Exercise objective.
Type out all the records once more, exactly.

[Stored items from a collection]
^^^^^^^^^^^^^^^^

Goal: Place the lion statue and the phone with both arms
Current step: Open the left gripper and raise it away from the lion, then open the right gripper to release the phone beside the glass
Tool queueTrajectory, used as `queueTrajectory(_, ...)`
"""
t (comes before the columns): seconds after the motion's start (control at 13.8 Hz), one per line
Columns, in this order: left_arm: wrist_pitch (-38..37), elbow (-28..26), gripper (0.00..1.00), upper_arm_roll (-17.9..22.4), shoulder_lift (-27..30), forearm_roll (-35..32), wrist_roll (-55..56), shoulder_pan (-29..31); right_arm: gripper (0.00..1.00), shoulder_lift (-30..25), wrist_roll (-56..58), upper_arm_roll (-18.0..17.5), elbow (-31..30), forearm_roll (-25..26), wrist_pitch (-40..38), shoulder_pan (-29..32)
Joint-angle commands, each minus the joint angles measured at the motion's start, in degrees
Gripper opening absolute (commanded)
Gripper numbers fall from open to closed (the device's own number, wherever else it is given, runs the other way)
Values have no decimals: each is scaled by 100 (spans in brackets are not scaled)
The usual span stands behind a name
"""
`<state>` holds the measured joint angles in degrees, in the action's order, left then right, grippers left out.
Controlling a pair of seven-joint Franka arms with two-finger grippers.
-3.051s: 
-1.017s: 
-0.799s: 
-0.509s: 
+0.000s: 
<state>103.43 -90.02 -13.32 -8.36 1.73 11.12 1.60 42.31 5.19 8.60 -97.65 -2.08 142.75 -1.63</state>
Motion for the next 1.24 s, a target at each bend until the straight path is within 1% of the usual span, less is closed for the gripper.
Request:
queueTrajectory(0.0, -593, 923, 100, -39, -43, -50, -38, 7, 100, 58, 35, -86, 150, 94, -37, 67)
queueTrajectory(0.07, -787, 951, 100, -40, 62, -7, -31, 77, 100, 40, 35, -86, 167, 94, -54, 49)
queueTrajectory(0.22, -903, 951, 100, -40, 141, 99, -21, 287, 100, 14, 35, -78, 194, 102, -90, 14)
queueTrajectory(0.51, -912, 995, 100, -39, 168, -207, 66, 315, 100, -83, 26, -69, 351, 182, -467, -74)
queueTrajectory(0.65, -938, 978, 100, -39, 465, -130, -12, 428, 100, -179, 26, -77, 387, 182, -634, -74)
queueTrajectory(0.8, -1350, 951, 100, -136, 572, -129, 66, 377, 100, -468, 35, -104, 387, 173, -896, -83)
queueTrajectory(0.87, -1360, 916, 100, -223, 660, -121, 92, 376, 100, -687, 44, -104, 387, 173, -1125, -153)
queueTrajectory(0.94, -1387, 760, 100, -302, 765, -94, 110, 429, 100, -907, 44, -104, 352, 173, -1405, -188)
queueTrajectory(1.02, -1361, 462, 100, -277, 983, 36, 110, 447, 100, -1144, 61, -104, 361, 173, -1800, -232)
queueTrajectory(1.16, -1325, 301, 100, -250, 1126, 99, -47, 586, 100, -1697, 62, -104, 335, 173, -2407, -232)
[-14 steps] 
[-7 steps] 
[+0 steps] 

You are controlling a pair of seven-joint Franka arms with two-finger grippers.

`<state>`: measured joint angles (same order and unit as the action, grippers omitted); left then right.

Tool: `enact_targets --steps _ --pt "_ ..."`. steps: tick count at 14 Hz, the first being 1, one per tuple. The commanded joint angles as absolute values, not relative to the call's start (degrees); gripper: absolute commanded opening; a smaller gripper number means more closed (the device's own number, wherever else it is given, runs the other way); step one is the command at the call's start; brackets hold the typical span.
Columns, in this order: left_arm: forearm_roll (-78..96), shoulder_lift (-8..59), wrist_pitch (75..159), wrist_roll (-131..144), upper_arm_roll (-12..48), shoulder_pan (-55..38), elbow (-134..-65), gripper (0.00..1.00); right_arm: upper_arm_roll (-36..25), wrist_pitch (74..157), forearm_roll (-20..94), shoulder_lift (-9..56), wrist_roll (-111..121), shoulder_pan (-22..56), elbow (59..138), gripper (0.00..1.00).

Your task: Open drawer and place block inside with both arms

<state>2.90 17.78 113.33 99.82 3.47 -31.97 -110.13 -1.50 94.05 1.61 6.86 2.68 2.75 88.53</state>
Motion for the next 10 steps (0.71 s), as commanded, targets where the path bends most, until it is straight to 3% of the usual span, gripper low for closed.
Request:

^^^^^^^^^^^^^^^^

The answer.
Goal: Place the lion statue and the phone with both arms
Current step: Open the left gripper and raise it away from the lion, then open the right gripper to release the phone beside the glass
Tool queueTrajectory, used as `queueTrajectory(_, ...)`
"""
t (comes before the columns): seconds after the motion's start (control at 13.8 Hz), one per line
Columns, in this order: left_arm: wrist_pitch (-38..37), elbow (-28..26), gripper (0.00..1.00), upper_arm_roll (-17.9..22.4), shoulder_lift (-27..30), forearm_roll (-35..32), wrist_roll (-55..56), shoulder_pan (-29..31); right_arm: gripper (0.00..1.00), shoulder_lift (-30..25), wrist_roll (-56..58), upper_arm_roll (-18.0..17.5), elbow (-31..30), forearm_roll (-25..26), wrist_pitch (-40..38), shoulder_pan (-29..32)
Joint-angle commands, each minus the joint angles measured at the motion's start, in degrees
Gripper opening absolute (commanded)
Gripper numbers fall from open to closed (the device's own number, wherever else it is given, runs the other way)
Values have no decimals: each is scaled by 100 (spans in brackets are not scaled)
The usual span stands behind a name
"""
`<state>` holds the measured joint angles in degrees, in the action's order, left then right, grippers left out.
Controlling a pair of seven-joint Franka arms with two-finger grippers.
-3.051s: 
-1.017s: 
-0.799s: 
-0.509s: 
+0.000s: 
<state>103.43 -90.02 -13.32 -8.36 1.73 11.12 1.60 42.31 5.19 8.60 -97.65 -2.08 142.75 -1.63</state>
Motion for the next 1.24 s, a target at each bend until the straight path is within 1% of the usual span, less is closed for the gripper.
Request:
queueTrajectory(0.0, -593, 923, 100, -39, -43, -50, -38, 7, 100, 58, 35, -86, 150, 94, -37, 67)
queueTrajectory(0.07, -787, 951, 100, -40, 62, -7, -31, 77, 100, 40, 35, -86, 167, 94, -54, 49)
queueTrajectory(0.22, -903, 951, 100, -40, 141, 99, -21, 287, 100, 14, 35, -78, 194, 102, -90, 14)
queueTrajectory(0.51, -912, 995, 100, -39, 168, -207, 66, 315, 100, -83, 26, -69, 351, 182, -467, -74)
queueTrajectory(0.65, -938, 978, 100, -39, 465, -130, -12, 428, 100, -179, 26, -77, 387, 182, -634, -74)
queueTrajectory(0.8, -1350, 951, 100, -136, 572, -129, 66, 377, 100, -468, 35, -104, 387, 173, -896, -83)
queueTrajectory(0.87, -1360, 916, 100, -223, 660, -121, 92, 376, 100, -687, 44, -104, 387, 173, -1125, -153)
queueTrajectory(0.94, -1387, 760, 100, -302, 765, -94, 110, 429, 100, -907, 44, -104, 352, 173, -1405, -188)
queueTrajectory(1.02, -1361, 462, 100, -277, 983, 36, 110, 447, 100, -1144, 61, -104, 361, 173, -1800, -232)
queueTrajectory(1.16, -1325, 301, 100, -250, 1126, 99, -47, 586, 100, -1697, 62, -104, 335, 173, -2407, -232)
[-14 steps] 
[-7 steps] 
[+0 steps] 

You are controlling a pair of seven-joint Franka arms with two-finger grippers.

`<state>`: measured joint angles (same order and unit as the action, grippers omitted); left then right.

Tool: `enact_targets --steps _ --pt "_ ..."`. steps: tick count at 14 Hz, the first being 1, one per tuple. The commanded joint angles as absolute values, not relative to the call's start (degrees); gripper: absolute commanded opening; a smaller gripper number means more closed (the device's own number, wherever else it is given, runs the other way); step one is the command at the call's start; brackets hold the typical span.
Columns, in this order: left_arm: forearm_roll (-78..96), shoulder_lift (-8..59), wrist_pitch (75..159), wrist_roll (-131..144), upper_arm_roll (-12..48), shoulder_pan (-55..38), elbow (-134..-65), gripper (0.00..1.00); right_arm: upper_arm_roll (-36..25), wrist_pitch (74..157), forearm_roll (-20..94), shoulder_lift (-9..56), wrist_roll (-111..121), shoulder_pan (-22..56), elbow (59..138), gripper (0.00..1.00).

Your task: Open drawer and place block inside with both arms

<state>2.90 17.78 113.33 99.82 3.47 -31.97 -110.13 -1.50 94.05 1.61 6.86 2.68 2.75 88.53</state>
Motion for the next 10 steps (0.71 s), as commanded, targets where the path bends most, until it is straight to 3% of the usual span, gripper low for closed.
Request:

The response to the exercise is now finished.